Work required: Instruction for the data below: set down exactly the lines from the line with "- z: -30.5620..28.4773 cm" to the line with "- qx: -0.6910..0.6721", inclusive, and no others.

Material for the task below:

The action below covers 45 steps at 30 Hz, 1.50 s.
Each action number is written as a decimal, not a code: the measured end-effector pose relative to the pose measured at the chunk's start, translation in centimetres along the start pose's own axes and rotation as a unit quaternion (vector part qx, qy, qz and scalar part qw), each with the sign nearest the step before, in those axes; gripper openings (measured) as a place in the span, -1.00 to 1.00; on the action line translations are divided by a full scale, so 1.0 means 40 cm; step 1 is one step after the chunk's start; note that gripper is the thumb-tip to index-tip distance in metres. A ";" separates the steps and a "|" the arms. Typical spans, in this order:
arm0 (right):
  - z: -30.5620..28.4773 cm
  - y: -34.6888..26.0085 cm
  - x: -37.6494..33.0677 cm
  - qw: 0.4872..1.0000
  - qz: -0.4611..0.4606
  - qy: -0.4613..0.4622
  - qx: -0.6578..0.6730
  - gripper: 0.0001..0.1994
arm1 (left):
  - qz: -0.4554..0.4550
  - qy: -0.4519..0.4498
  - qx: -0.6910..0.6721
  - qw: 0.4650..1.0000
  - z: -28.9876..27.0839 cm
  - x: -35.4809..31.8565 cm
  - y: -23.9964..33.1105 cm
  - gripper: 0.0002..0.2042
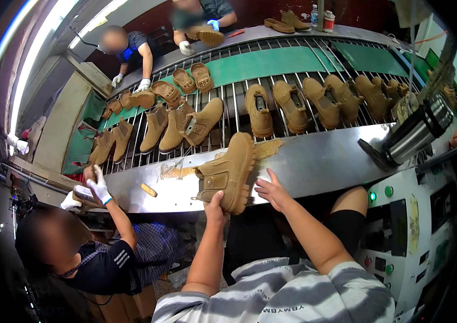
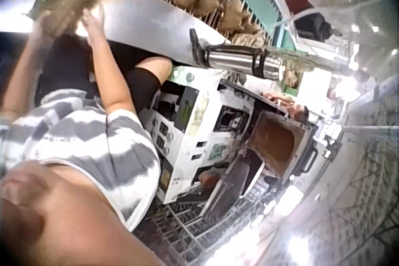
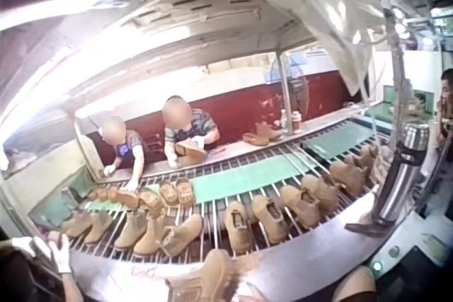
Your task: The person picks up shoes from a moving conveyor belt, places them into the compartments of a sole-pressing machine, activates the machine by pressing buttons, and then returns the shoes to the conveyor belt.
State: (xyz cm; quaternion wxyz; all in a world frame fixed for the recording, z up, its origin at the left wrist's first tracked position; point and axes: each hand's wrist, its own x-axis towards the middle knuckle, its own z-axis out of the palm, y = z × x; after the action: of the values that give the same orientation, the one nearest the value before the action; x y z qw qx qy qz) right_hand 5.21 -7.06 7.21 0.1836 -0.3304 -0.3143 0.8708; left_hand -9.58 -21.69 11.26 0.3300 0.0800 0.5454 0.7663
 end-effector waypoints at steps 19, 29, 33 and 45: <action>-0.429 -0.104 -0.635 0.931 -0.333 0.146 0.037 -0.34 | 0.049 -0.464 0.336 0.818 0.409 -0.339 -0.004 -0.86; -0.363 -0.237 -0.936 0.837 -0.464 0.267 -0.117 0.24 | -0.162 -0.546 0.134 0.811 0.601 -0.509 -0.195 -0.76; -0.407 -0.271 -1.021 0.813 -0.493 0.289 -0.107 0.20 | -0.121 -0.631 0.179 0.745 0.683 -0.533 -0.202 -0.71; -0.774 -0.657 -1.378 0.498 -0.352 0.728 -0.312 0.10 | 0.119 -0.294 0.352 0.880 0.549 -0.062 -0.484 -0.83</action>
State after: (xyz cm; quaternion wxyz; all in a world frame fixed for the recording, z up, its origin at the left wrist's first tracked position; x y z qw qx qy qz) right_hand 68.94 -3.64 32.05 0.5239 -0.7454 -0.4111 0.0302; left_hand 11.02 -2.35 3.24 0.3314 0.4771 0.6436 0.4984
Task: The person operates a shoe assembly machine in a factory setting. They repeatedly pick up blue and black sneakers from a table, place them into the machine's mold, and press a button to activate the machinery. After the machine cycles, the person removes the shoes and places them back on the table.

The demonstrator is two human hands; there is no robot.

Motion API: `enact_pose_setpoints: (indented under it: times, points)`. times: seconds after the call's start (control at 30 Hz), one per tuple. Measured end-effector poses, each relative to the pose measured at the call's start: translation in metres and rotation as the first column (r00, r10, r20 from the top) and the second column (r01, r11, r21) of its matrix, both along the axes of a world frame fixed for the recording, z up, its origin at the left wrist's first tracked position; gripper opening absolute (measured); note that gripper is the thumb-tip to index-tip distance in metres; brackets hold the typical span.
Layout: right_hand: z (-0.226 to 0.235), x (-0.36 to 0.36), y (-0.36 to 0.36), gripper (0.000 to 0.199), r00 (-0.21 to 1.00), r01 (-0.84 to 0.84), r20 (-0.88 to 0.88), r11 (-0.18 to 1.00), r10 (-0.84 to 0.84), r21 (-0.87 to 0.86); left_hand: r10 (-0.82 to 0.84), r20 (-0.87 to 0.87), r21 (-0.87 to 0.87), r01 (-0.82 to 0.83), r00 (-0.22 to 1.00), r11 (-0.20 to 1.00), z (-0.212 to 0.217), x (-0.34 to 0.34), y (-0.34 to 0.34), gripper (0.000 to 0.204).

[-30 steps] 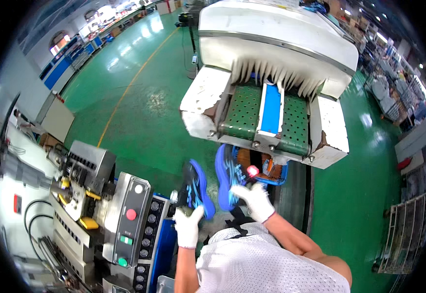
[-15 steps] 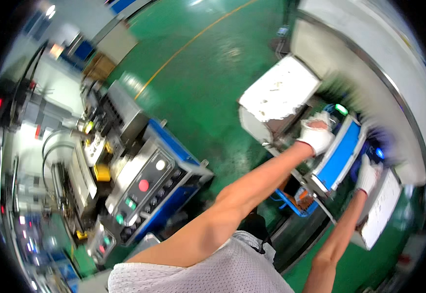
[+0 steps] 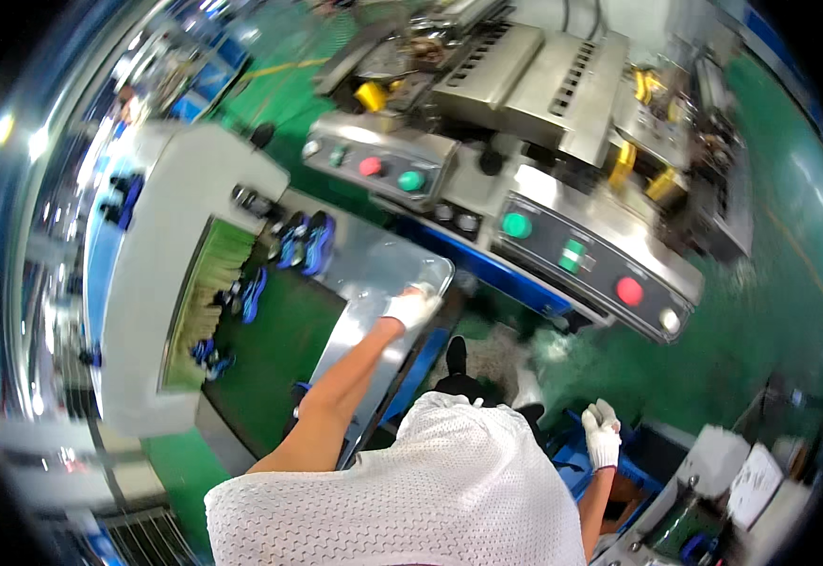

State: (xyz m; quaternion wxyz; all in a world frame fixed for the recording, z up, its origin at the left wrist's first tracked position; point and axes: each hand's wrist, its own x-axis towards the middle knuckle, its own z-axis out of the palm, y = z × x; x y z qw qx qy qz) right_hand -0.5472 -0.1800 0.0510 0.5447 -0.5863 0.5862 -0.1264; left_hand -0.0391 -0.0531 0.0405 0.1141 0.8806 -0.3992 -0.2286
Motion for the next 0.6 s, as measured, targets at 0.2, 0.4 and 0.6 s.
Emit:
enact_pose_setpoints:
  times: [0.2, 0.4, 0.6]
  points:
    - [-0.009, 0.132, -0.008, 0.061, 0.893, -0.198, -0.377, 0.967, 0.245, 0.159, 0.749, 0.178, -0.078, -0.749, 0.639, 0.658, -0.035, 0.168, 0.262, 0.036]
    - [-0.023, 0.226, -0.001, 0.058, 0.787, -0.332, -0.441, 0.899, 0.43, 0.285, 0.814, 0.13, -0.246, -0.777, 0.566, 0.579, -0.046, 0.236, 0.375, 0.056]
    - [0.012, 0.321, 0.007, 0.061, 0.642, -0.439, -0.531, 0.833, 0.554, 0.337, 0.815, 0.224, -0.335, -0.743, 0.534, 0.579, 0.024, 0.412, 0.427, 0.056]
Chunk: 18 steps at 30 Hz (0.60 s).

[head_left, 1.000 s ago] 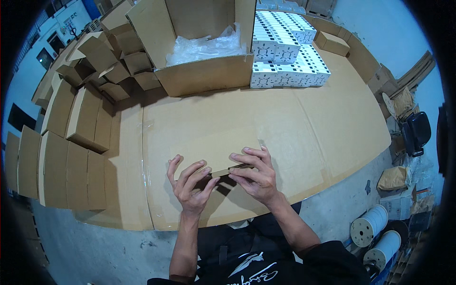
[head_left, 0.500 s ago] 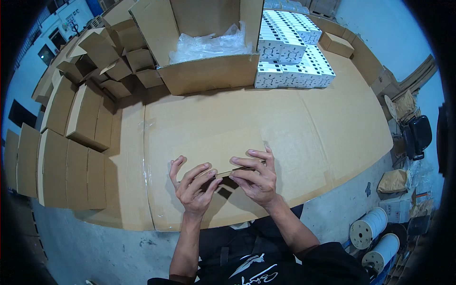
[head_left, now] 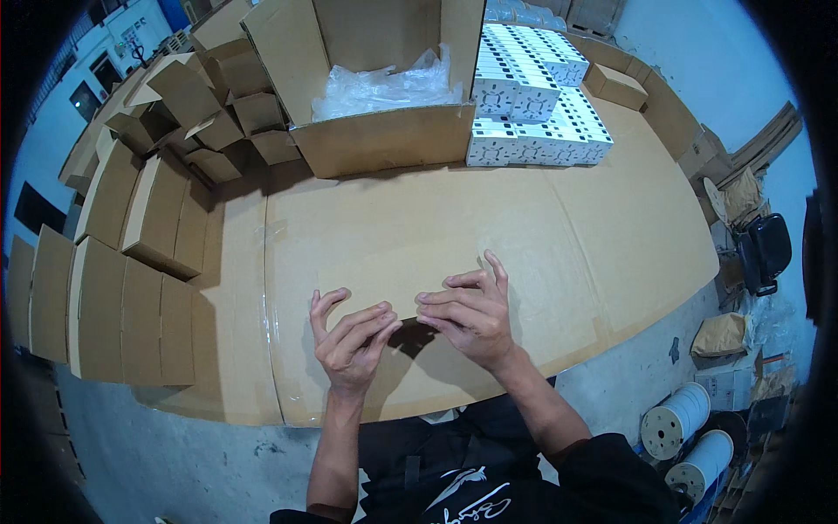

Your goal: Packing small product boxes into larger shipping cartons and organizing materials on a workbench.

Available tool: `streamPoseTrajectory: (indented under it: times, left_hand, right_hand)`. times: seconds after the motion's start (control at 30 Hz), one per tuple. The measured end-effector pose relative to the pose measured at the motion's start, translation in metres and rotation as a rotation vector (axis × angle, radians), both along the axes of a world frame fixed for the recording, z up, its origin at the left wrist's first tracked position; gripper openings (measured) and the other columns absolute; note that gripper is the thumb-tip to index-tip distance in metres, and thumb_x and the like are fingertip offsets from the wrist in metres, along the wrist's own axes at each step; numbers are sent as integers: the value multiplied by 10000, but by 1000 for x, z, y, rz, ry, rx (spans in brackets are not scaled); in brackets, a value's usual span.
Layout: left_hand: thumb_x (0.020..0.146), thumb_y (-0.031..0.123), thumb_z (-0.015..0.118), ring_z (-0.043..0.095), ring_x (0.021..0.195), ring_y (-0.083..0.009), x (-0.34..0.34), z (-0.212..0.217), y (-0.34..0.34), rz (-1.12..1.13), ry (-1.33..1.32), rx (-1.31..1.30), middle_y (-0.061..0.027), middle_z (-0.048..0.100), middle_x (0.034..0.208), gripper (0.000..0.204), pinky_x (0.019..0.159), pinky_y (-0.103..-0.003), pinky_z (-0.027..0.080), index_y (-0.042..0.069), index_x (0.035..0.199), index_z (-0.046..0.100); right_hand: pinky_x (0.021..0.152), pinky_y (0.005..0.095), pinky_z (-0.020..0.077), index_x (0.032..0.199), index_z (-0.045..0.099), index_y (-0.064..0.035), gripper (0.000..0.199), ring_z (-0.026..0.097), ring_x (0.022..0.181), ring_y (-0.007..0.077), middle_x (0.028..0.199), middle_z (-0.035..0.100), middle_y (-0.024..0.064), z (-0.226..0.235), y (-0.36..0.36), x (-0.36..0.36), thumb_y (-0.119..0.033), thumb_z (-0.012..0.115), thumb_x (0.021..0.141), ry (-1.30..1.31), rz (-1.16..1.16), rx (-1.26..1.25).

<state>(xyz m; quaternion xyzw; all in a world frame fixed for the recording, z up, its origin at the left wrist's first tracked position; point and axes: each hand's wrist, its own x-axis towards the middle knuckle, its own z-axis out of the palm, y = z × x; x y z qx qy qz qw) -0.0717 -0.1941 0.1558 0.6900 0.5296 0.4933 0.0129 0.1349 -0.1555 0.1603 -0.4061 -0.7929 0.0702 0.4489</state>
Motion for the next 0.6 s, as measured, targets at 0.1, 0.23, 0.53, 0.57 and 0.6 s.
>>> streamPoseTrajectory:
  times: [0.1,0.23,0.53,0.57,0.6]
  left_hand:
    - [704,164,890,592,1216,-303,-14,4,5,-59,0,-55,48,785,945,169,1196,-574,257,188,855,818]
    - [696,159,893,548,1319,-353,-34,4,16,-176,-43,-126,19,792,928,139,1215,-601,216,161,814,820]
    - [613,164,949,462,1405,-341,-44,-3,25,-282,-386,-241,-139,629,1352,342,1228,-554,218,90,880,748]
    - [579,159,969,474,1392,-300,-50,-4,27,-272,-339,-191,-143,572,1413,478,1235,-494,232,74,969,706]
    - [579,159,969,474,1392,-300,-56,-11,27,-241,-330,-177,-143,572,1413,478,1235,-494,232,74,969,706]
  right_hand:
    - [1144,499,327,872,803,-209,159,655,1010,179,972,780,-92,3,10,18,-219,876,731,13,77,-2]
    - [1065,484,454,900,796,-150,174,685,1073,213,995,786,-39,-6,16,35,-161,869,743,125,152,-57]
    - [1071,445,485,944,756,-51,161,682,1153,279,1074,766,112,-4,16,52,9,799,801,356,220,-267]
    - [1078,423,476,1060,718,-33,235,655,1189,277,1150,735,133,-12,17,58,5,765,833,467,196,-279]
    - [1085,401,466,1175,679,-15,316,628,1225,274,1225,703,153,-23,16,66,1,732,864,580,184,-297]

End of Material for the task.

Task result:
  - z: -30.5620..28.4773 cm
  - y: -34.6888..26.0085 cm
  - x: -37.6494..33.0677 cm
  - qw: 0.4872..1.0000
  - qz: -0.4611..0.4606
  - qy: -0.4613..0.4622
  - qx: -0.6578..0.6730
  - gripper: 0.0001..0.1994
arm1 (left):
  - qz: -0.4554..0.4550
  - qy: -0.4519..0.4498
  - qx: -0.6910..0.6721

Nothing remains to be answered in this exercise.